▶ _WORK TO BE COMPLETED_: Would you copy all lines in the data that contain the word "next"?

---- GIVEN RECORDS

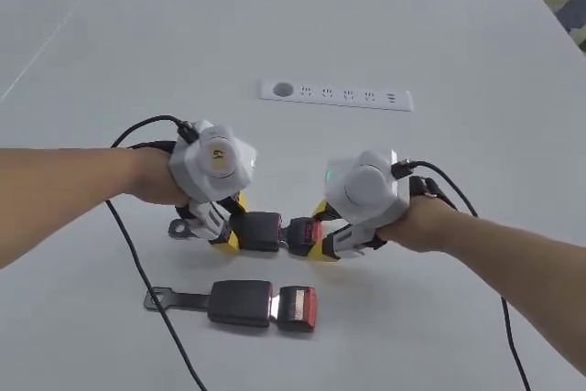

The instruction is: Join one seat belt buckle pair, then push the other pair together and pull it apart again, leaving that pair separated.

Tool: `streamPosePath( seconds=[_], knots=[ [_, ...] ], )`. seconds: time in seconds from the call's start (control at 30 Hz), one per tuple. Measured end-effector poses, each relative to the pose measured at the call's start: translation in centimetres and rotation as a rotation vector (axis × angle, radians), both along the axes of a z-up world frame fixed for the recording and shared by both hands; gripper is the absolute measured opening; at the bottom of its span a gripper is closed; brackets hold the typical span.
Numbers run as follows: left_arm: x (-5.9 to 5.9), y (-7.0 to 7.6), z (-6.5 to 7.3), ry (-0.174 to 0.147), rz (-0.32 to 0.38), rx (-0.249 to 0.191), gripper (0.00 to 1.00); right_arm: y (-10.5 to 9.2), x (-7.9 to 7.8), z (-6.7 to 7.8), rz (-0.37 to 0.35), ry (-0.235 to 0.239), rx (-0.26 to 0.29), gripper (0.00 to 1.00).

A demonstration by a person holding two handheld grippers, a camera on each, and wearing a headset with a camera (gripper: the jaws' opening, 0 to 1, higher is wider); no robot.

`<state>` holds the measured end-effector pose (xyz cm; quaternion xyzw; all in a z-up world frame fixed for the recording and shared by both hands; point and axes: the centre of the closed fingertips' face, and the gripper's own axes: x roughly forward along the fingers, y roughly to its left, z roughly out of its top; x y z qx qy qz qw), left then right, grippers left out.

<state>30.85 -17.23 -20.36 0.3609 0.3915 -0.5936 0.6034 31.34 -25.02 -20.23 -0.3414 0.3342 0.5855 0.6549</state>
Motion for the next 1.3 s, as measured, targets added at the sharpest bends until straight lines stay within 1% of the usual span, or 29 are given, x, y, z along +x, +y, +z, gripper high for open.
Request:
streamPosePath(
  seconds=[0.07,0.17,0.27,0.33,0.4,0.47,0.53,0.67,0.8,0.83,0.87,0.9,1.07,1.13,1.2,1.27,1.3],
  knots=[
    [0.50,0.37,-0.58,-0.001,0.001,-0.002,0.29,-0.11,0.01,-0.04,-0.007,0.003,0.002,0.28],
    [0.24,0.14,-0.22,-0.002,0.000,-0.002,0.29,0.06,-0.09,0.03,-0.012,0.002,0.003,0.28],
    [0.47,0.29,-0.45,-0.004,0.001,0.000,0.29,0.30,-0.22,-0.01,-0.018,0.004,0.002,0.27],
    [0.31,0.15,-0.28,-0.004,0.003,-0.002,0.28,0.31,-0.32,0.00,-0.024,0.004,0.004,0.27],
    [0.58,0.37,-0.62,-0.007,-0.002,0.002,0.28,0.32,-0.28,0.02,-0.033,0.005,0.008,0.27],
    [0.51,0.25,-0.47,-0.007,-0.004,0.003,0.28,0.34,-0.30,0.09,-0.034,0.001,0.009,0.27],
    [0.84,0.45,-0.86,-0.008,-0.004,0.001,0.28,0.33,-0.28,0.13,-0.031,0.000,0.011,0.26],
    [0.66,0.36,-0.72,-0.014,-0.009,0.003,0.28,0.41,-0.18,0.10,-0.022,-0.006,0.014,0.26],
    [0.16,0.03,-0.22,-0.013,-0.007,0.001,0.28,0.44,-0.25,0.10,-0.018,-0.007,0.017,0.26],
    [0.64,0.38,-0.77,-0.014,-0.006,-0.001,0.28,0.45,-0.24,0.11,-0.018,-0.007,0.017,0.26],
    [0.61,0.36,-0.74,-0.013,-0.004,-0.002,0.28,0.44,-0.21,0.09,-0.018,-0.006,0.018,0.27],
    [0.31,0.11,-0.37,-0.013,-0.004,-0.003,0.29,0.44,-0.19,0.09,-0.017,-0.006,0.018,0.27],
    [0.14,-0.07,-0.19,-0.006,-0.003,0.004,0.29,0.40,-0.23,0.20,-0.013,-0.006,0.019,0.27],
    [0.30,0.05,-0.41,-0.004,-0.004,0.005,0.29,0.36,-0.23,0.21,-0.012,-0.004,0.021,0.27],
    [0.18,-0.05,-0.29,-0.002,-0.003,0.003,0.29,0.36,-0.23,0.18,-0.008,-0.005,0.022,0.27],
    [0.56,0.24,-0.69,-0.002,-0.002,0.002,0.29,0.34,-0.17,0.08,-0.007,-0.005,0.022,0.27],
    [0.11,-0.09,-0.14,-0.002,0.000,0.002,0.29,0.34,-0.15,0.06,-0.007,-0.005,0.021,0.28]
  ],
)
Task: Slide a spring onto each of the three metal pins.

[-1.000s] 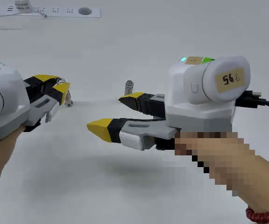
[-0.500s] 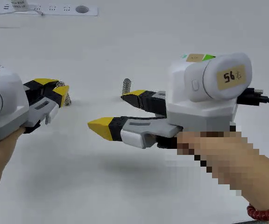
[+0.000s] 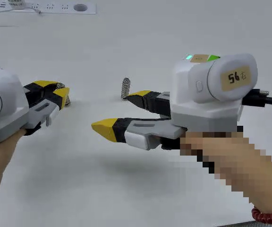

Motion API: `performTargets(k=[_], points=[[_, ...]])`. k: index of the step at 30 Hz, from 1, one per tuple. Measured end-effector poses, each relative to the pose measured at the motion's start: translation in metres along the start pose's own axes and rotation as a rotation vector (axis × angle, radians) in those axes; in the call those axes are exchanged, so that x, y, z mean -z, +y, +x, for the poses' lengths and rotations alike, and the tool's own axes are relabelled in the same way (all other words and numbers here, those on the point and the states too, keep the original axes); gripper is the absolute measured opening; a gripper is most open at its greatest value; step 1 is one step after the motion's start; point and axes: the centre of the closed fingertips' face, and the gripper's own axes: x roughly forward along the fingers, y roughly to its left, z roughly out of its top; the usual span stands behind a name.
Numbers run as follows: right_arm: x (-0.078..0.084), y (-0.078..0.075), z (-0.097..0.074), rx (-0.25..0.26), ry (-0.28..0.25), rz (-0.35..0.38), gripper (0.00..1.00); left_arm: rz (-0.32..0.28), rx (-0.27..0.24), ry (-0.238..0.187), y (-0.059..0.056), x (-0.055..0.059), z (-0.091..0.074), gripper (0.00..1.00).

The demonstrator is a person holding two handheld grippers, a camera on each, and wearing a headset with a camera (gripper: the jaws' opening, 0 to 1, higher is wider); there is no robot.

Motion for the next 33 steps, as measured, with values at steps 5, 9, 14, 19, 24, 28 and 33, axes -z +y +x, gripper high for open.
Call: performTargets(k=[5,9,14,19,24,28,33], points=[[0.001,-0.007,-0.006,0.019,0.007,-0.001,0.58,0.008,0.0,-0.002,0.001,-0.003,-0.004,0.16],[0.002,-0.014,-0.014,0.037,0.008,-0.007,0.59,0.001,0.009,-0.001,0.001,-0.007,-0.008,0.21],[0.004,-0.023,-0.026,0.062,0.011,-0.016,0.6,-0.011,0.025,-0.003,-0.002,-0.014,-0.016,0.29],[0.006,-0.032,-0.04,0.087,0.011,-0.01,0.62,-0.011,0.042,-0.006,-0.007,-0.02,-0.025,0.37],[0.007,-0.038,-0.053,0.104,0.007,-0.007,0.65,-0.028,0.062,0.002,-0.015,-0.021,-0.038,0.49],[0.009,-0.04,-0.062,0.114,0.012,-0.018,0.68,-0.028,0.083,0.012,-0.022,-0.021,-0.049,0.55],[0.011,-0.04,-0.07,0.123,0.014,-0.027,0.71,-0.029,0.098,0.015,-0.028,-0.021,-0.063,0.61]])
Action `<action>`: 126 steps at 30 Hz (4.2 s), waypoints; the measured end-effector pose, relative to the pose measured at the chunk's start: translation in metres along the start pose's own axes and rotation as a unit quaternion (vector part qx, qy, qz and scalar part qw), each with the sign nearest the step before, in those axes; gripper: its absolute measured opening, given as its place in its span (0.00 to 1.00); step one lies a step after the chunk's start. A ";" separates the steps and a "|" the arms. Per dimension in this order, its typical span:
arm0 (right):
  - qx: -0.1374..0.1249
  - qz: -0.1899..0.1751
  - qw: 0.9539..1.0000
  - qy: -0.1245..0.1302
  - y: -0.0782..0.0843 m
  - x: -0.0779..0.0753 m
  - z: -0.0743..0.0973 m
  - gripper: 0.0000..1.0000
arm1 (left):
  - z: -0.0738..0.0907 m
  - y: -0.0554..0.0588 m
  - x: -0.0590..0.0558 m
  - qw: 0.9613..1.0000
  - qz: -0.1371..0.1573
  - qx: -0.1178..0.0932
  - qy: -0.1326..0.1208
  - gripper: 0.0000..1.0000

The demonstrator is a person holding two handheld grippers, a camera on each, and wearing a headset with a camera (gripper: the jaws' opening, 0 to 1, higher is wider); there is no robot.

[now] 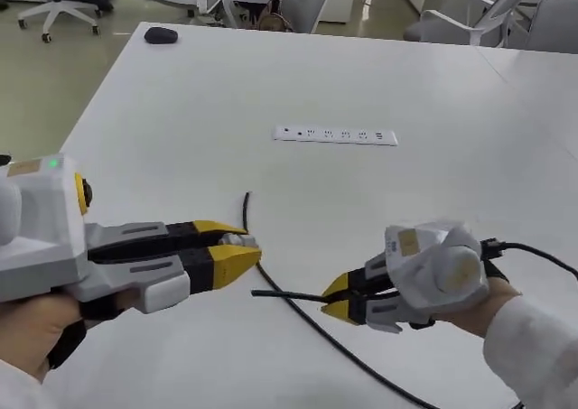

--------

▶ _RESULT_:
Motion for the next 1.3 s, as measured, targets added at the sharpest bends until straight lines stay within 1% of the usual span, or 29 are given, x, y, z along +x, +y, +z, gripper high for open.
Motion for the next 33 steps, as measured, with values at steps 5, 9, 14, 19, 24, 28 and 33, axes -z +y +x, gripper high for open.

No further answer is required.